§ **Work request**: Return each line of the records below that contains the word "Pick".

§ **Exercise input**:

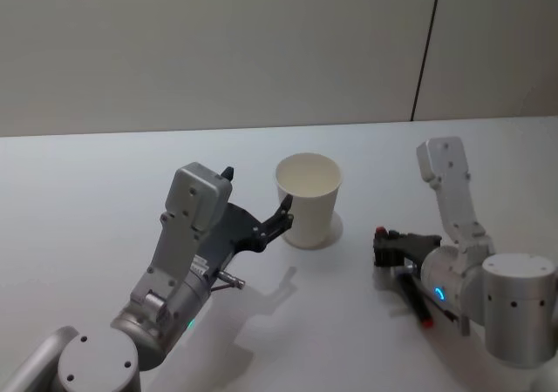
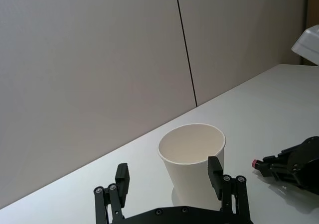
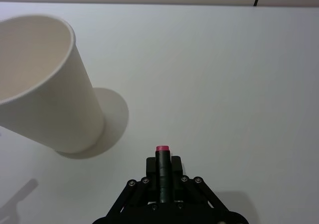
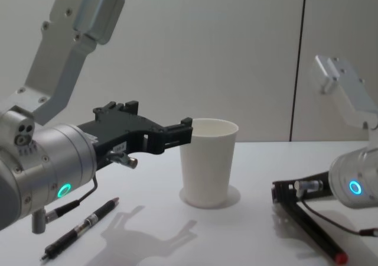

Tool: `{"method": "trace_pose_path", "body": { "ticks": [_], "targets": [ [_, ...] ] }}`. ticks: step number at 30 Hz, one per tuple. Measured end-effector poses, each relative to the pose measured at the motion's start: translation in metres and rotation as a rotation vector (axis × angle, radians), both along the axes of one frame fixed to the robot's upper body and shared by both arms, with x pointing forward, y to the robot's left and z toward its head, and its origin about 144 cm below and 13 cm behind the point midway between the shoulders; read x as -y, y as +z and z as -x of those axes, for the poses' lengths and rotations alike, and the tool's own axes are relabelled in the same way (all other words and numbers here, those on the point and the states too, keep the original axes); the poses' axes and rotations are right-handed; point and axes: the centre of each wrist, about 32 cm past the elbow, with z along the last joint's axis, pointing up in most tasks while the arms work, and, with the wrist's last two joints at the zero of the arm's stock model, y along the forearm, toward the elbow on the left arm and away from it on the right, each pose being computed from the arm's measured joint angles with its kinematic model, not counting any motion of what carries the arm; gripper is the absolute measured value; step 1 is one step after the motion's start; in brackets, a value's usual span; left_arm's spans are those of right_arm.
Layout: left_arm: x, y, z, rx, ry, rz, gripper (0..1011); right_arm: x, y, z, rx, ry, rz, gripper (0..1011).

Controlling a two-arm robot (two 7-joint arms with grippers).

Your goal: Place the pen into the pen holder.

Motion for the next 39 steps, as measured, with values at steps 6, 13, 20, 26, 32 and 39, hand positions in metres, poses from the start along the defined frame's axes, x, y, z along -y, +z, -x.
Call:
{"method": "trace_pose_path", "body": {
  "ticks": [6, 13, 20, 26, 32, 39],
  "targets": [
    [0.0, 0.0, 0.0, 0.0, 0.0, 0.0, 1004, -0.001, 0.004, 0.005, 0.074, 0.008, 0.01, 161],
    [0.0, 0.0, 0.0, 0.0, 0.0, 0.0, 1004, 0.0, 0.007, 0.011, 0.169, 0.02, 0.022, 161],
    [0.0, 0.0, 0.0, 0.0, 0.0, 0.0, 1004, 0.001, 0.009, 0.017, 0.274, 0.04, 0.027, 161],
    [0.0, 0.0, 0.0, 0.0, 0.0, 0.0, 1004, 0.002, 0.011, 0.021, 0.369, 0.065, 0.029, 161],
    [0.0, 0.0, 0.0, 0.0, 0.0, 0.0, 1004, 0.005, 0.012, 0.023, 0.466, 0.1, 0.025, 161],
    [0.0, 0.0, 0.0, 0.0, 0.0, 0.0, 1004, 0.008, 0.014, 0.023, 0.582, 0.151, 0.015, 161]
  ]
}}
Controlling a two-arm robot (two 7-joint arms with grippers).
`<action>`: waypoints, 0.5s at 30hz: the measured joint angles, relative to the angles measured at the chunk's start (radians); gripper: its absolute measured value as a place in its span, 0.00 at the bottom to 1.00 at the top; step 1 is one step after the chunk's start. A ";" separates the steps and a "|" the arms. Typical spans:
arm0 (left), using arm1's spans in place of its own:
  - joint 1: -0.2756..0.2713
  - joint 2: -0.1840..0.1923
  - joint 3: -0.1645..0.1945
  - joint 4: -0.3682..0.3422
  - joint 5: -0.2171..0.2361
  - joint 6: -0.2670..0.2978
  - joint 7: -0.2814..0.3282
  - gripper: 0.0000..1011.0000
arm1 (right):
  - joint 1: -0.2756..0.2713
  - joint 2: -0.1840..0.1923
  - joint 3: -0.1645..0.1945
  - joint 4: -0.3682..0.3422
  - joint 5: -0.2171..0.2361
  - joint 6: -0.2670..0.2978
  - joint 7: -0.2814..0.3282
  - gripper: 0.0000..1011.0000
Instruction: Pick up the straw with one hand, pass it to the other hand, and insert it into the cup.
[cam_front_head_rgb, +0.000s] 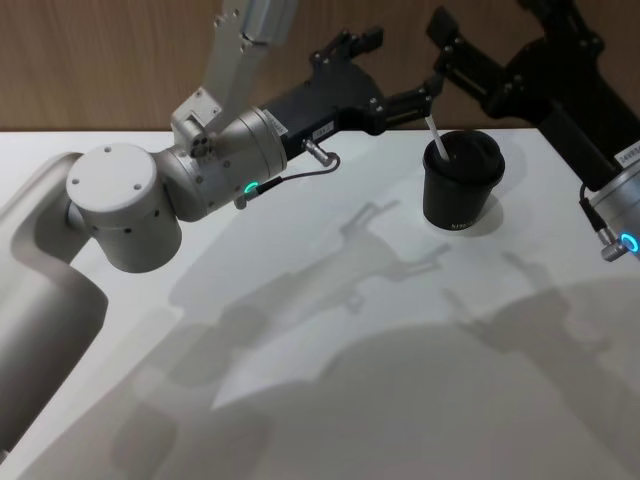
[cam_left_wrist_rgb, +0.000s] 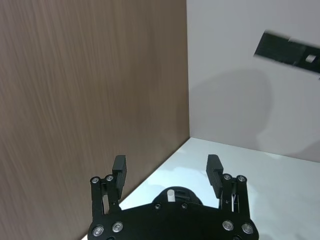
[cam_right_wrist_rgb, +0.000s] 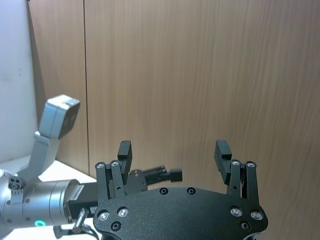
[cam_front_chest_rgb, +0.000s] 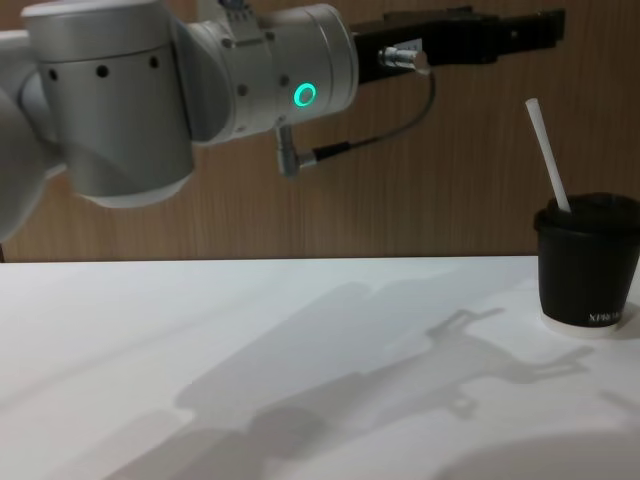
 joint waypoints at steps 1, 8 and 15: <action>0.006 0.005 -0.004 -0.010 -0.001 -0.001 0.000 0.99 | 0.001 0.001 -0.005 -0.003 0.004 0.016 -0.004 0.99; 0.034 0.025 -0.021 -0.057 0.000 0.001 0.006 0.99 | 0.006 0.005 -0.025 -0.012 0.018 0.071 -0.018 0.99; 0.062 0.049 -0.037 -0.102 0.008 0.020 0.023 0.99 | 0.017 0.005 -0.040 -0.014 0.029 0.098 -0.027 0.99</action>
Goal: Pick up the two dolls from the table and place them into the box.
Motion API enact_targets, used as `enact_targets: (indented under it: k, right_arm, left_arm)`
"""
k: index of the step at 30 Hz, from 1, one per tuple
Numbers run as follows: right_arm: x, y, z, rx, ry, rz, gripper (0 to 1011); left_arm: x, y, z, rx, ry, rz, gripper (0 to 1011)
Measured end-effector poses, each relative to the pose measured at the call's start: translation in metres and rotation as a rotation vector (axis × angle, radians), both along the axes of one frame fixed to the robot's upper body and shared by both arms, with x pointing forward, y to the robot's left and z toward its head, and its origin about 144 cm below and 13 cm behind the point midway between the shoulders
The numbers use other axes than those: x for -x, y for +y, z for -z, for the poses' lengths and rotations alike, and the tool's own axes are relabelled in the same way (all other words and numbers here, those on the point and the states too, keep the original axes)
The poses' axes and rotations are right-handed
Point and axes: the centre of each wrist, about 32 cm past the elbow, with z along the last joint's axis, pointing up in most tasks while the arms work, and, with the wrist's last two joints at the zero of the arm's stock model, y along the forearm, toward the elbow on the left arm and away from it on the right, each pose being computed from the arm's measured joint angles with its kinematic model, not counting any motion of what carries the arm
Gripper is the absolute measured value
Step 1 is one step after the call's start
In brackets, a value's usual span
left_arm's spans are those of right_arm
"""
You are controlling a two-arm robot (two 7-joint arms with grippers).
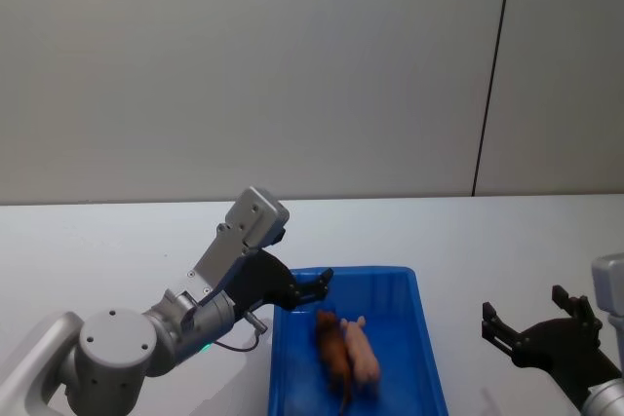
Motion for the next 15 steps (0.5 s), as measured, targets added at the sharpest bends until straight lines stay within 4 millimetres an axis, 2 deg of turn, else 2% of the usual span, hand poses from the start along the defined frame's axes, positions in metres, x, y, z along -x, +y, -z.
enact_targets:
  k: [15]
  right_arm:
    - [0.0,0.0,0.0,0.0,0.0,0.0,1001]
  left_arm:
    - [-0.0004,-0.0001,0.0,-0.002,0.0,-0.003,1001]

§ **Exercise answer**:
Instruction: Pick up the straw with one hand, pass it to the other hand, and insert it into the cup.
Goal: Pick up the two dolls from the table and place them into the box.

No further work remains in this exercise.